__About this task__
Print the whole listing exactly.

__Data to process__
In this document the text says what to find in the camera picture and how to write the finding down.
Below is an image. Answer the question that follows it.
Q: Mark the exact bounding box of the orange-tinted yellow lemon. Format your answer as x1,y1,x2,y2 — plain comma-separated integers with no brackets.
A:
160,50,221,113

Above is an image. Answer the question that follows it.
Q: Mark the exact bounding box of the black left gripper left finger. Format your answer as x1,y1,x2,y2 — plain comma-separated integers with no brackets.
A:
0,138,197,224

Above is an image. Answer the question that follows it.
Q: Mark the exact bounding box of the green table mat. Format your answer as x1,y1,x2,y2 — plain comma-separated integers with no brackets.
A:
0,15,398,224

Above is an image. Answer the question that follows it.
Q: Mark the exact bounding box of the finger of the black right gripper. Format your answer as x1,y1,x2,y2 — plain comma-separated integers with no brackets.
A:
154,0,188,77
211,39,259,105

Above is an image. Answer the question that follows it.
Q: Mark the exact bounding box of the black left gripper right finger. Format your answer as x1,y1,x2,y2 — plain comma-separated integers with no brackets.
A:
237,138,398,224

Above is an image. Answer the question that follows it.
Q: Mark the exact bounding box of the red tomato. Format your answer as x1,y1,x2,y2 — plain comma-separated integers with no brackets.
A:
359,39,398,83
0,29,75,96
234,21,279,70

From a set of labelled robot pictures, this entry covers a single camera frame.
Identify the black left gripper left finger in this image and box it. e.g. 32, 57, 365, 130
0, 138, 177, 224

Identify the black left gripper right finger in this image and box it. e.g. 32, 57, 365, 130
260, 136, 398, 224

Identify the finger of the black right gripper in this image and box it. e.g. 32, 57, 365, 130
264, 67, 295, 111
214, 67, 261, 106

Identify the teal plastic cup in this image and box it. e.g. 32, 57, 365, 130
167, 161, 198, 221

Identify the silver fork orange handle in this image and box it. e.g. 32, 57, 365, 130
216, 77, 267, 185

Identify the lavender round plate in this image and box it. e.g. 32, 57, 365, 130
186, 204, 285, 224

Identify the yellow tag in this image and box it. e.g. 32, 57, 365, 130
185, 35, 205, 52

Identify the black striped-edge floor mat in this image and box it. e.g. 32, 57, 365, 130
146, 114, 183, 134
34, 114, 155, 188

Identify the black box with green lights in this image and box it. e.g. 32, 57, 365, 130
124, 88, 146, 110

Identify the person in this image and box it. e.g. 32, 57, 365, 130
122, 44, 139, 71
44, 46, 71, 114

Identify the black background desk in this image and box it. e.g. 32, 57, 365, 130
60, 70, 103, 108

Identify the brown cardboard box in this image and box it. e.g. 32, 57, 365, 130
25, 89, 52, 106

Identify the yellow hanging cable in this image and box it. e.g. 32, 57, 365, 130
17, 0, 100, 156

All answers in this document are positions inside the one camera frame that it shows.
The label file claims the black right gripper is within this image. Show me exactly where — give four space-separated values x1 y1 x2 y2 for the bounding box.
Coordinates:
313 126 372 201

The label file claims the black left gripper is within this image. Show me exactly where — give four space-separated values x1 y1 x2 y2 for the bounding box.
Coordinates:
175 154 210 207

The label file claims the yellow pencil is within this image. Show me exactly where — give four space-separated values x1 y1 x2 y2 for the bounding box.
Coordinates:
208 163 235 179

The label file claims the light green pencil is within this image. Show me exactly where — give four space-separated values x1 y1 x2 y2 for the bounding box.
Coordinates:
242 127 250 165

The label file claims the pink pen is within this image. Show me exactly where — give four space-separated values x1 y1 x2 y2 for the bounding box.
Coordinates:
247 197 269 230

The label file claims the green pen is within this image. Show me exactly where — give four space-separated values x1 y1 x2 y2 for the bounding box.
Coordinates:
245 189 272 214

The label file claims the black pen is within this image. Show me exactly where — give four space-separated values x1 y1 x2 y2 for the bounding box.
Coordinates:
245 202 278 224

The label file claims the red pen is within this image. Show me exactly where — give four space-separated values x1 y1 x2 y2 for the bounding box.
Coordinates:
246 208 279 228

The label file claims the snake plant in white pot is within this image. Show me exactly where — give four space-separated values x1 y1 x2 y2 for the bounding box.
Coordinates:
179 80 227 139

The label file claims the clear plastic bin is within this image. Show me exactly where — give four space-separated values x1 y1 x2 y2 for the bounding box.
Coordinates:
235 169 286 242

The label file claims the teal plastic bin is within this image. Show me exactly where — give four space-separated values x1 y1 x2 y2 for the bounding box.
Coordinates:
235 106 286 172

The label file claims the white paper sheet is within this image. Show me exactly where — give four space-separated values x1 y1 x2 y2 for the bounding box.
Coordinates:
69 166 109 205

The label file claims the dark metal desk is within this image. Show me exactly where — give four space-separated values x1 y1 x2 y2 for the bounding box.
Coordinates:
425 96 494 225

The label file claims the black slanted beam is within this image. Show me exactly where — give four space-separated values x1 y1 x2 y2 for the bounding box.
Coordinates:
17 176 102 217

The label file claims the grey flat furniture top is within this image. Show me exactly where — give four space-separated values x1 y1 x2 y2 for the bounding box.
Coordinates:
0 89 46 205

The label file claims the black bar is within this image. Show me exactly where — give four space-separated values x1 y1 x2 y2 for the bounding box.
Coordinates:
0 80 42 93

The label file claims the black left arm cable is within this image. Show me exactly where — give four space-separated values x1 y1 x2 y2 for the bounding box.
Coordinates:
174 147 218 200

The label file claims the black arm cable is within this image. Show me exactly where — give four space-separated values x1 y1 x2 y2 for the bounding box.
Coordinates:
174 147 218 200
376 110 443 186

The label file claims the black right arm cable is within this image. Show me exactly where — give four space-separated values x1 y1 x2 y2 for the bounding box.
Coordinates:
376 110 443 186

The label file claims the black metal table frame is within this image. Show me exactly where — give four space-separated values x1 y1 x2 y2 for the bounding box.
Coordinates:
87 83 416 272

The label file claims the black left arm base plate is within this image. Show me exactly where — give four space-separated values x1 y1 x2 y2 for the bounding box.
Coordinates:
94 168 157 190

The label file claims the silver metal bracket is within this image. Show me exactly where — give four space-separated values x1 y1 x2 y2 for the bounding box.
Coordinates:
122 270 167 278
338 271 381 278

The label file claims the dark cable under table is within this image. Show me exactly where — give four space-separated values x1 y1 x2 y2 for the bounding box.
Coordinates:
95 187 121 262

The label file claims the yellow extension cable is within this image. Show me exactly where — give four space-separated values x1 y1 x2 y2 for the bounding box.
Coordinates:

__Response to this exercise__
In this document the text says what to find in the camera picture and how to write the finding down.
Below is an image. Answer the question that follows it.
Q: Mark the exact bounding box of the orange-tinted yellow lemon. Format your answer as x1,y1,x2,y2 — plain comma-separated integers with no brackets.
A:
160,50,221,113

Above is an image. Answer the question that follows it.
Q: Mark the exact bounding box of the black left gripper left finger. Format your answer as x1,y1,x2,y2 — plain comma-separated integers with no brackets.
A:
0,138,197,224

Above is an image. Answer the question that follows it.
Q: Mark the exact bounding box of the green table mat. Format your answer as x1,y1,x2,y2 — plain comma-separated integers with no brackets.
A:
0,15,398,224

Above is an image. Answer the question that follows it.
Q: Mark the exact bounding box of the finger of the black right gripper. Format your answer as x1,y1,x2,y2 — plain comma-separated integers with no brackets.
A:
154,0,188,77
211,39,259,105

Above is an image. Answer the question that follows it.
Q: Mark the exact bounding box of the black left gripper right finger. Format your answer as x1,y1,x2,y2 — plain comma-separated integers with no brackets.
A:
237,138,398,224

Above is an image. Answer the question that follows it.
Q: Mark the exact bounding box of the red tomato. Format your answer as x1,y1,x2,y2 — plain comma-separated integers with no brackets.
A:
359,39,398,83
0,29,75,96
234,21,279,70

From a set of labelled robot pictures, this entry covers a single camera frame.
Identify the black left gripper left finger in this image and box it. e.g. 32, 57, 365, 130
0, 138, 177, 224

Identify the black left gripper right finger in this image and box it. e.g. 32, 57, 365, 130
260, 136, 398, 224

Identify the finger of the black right gripper in this image and box it. e.g. 32, 57, 365, 130
264, 67, 295, 111
214, 67, 261, 106

Identify the teal plastic cup in this image and box it. e.g. 32, 57, 365, 130
167, 161, 198, 221

Identify the silver fork orange handle in this image and box it. e.g. 32, 57, 365, 130
216, 77, 267, 185

Identify the lavender round plate in this image and box it. e.g. 32, 57, 365, 130
186, 204, 285, 224

Identify the yellow tag in this image and box it. e.g. 32, 57, 365, 130
185, 35, 205, 52

Identify the black striped-edge floor mat in this image and box it. e.g. 32, 57, 365, 130
146, 114, 183, 134
34, 114, 155, 188

Identify the black box with green lights in this image and box it. e.g. 32, 57, 365, 130
124, 88, 146, 110

Identify the person in this image and box it. e.g. 32, 57, 365, 130
122, 44, 139, 71
44, 46, 71, 114

Identify the black background desk in this image and box it. e.g. 32, 57, 365, 130
60, 70, 103, 108

Identify the brown cardboard box in this image and box it. e.g. 32, 57, 365, 130
25, 89, 52, 106

Identify the yellow hanging cable in this image and box it. e.g. 32, 57, 365, 130
17, 0, 100, 156

All answers in this document are positions inside the one camera frame that it shows.
The label file claims the black right gripper is within this image. Show me exactly where — give four space-separated values x1 y1 x2 y2 for the bounding box.
Coordinates:
313 126 372 201

The label file claims the black left gripper is within this image. Show me exactly where — give four space-separated values x1 y1 x2 y2 for the bounding box.
Coordinates:
175 154 210 207

The label file claims the yellow pencil is within this image. Show me exactly where — give four space-separated values x1 y1 x2 y2 for the bounding box.
Coordinates:
208 163 235 179

The label file claims the light green pencil is within this image. Show me exactly where — give four space-separated values x1 y1 x2 y2 for the bounding box.
Coordinates:
242 127 250 165

The label file claims the pink pen is within this image. Show me exactly where — give four space-separated values x1 y1 x2 y2 for the bounding box.
Coordinates:
247 197 269 230

The label file claims the green pen is within this image. Show me exactly where — give four space-separated values x1 y1 x2 y2 for the bounding box.
Coordinates:
245 189 272 214

The label file claims the black pen is within this image. Show me exactly where — give four space-separated values x1 y1 x2 y2 for the bounding box.
Coordinates:
245 202 278 224

The label file claims the red pen is within this image. Show me exactly where — give four space-separated values x1 y1 x2 y2 for the bounding box.
Coordinates:
246 208 279 228

The label file claims the snake plant in white pot is within this image. Show me exactly where — give four space-separated values x1 y1 x2 y2 for the bounding box.
Coordinates:
179 80 227 139

The label file claims the clear plastic bin is within this image. Show me exactly where — give four space-separated values x1 y1 x2 y2 for the bounding box.
Coordinates:
235 169 286 242

The label file claims the teal plastic bin is within this image. Show me exactly where — give four space-separated values x1 y1 x2 y2 for the bounding box.
Coordinates:
235 106 286 172

The label file claims the white paper sheet is within this image. Show me exactly where — give four space-separated values x1 y1 x2 y2 for the bounding box.
Coordinates:
69 166 109 205

The label file claims the dark metal desk is within this image. Show me exactly where — give four space-separated values x1 y1 x2 y2 for the bounding box.
Coordinates:
425 96 494 225

The label file claims the black slanted beam is within this image. Show me exactly where — give four space-separated values x1 y1 x2 y2 for the bounding box.
Coordinates:
17 176 102 217

The label file claims the grey flat furniture top is within this image. Show me exactly where — give four space-separated values x1 y1 x2 y2 for the bounding box.
Coordinates:
0 89 46 205

The label file claims the black bar is within this image. Show me exactly where — give four space-separated values x1 y1 x2 y2 for the bounding box.
Coordinates:
0 80 42 93

The label file claims the black left arm cable is within this image. Show me exactly where — give four space-separated values x1 y1 x2 y2 for the bounding box.
Coordinates:
174 147 218 200

The label file claims the black arm cable is within this image. Show me exactly where — give four space-separated values x1 y1 x2 y2 for the bounding box.
Coordinates:
174 147 218 200
376 110 443 186

The label file claims the black right arm cable is within this image. Show me exactly where — give four space-separated values x1 y1 x2 y2 for the bounding box.
Coordinates:
376 110 443 186

The label file claims the black metal table frame is within this image. Show me exactly where — give four space-separated values x1 y1 x2 y2 for the bounding box.
Coordinates:
87 83 416 272

The label file claims the black left arm base plate is within this image. Show me exactly where — give four space-separated values x1 y1 x2 y2 for the bounding box.
Coordinates:
94 168 157 190

The label file claims the silver metal bracket is within this image. Show me exactly where — give four space-separated values x1 y1 x2 y2 for the bounding box.
Coordinates:
122 270 167 278
338 271 381 278

The label file claims the dark cable under table is within this image. Show me exactly where — give four space-separated values x1 y1 x2 y2 for the bounding box.
Coordinates:
95 187 121 262

The label file claims the yellow extension cable is within this image. Show me exactly where — give four space-separated values x1 y1 x2 y2 for the bounding box.
Coordinates:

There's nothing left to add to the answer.